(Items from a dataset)
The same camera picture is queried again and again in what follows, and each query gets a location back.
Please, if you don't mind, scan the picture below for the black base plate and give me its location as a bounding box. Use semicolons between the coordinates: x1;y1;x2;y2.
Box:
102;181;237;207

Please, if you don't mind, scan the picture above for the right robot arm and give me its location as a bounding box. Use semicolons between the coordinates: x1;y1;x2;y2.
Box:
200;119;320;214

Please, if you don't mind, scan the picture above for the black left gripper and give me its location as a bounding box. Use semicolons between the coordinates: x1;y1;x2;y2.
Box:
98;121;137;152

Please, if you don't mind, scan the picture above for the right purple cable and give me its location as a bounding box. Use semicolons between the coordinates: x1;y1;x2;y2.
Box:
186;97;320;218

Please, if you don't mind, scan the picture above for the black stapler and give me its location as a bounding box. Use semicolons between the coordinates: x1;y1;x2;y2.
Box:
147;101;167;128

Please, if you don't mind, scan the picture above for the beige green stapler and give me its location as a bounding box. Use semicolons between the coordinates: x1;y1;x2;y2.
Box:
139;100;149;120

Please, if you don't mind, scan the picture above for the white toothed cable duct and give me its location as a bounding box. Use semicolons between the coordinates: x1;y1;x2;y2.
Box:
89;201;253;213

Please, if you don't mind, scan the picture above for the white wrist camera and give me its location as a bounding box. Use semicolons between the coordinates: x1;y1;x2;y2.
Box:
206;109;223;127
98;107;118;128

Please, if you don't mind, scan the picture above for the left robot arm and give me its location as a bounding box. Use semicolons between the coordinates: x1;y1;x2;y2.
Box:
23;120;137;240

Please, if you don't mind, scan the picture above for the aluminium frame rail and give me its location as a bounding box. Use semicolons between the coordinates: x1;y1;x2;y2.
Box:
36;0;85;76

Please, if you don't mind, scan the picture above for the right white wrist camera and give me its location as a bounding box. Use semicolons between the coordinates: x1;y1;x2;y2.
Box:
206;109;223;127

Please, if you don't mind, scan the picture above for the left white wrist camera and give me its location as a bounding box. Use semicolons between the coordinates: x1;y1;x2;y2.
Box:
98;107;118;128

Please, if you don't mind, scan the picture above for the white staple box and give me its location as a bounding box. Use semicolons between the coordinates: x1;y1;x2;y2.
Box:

• EXERCISE DETAILS:
The answer must be the line containing "the white staple" and every line after it through the end of the records, repeated exactly.

• SOLUTION BELOW:
Please, if you don't mind, scan the picture above for the white staple box and give me its location as a bounding box. Use semicolons between the coordinates: x1;y1;x2;y2.
Box:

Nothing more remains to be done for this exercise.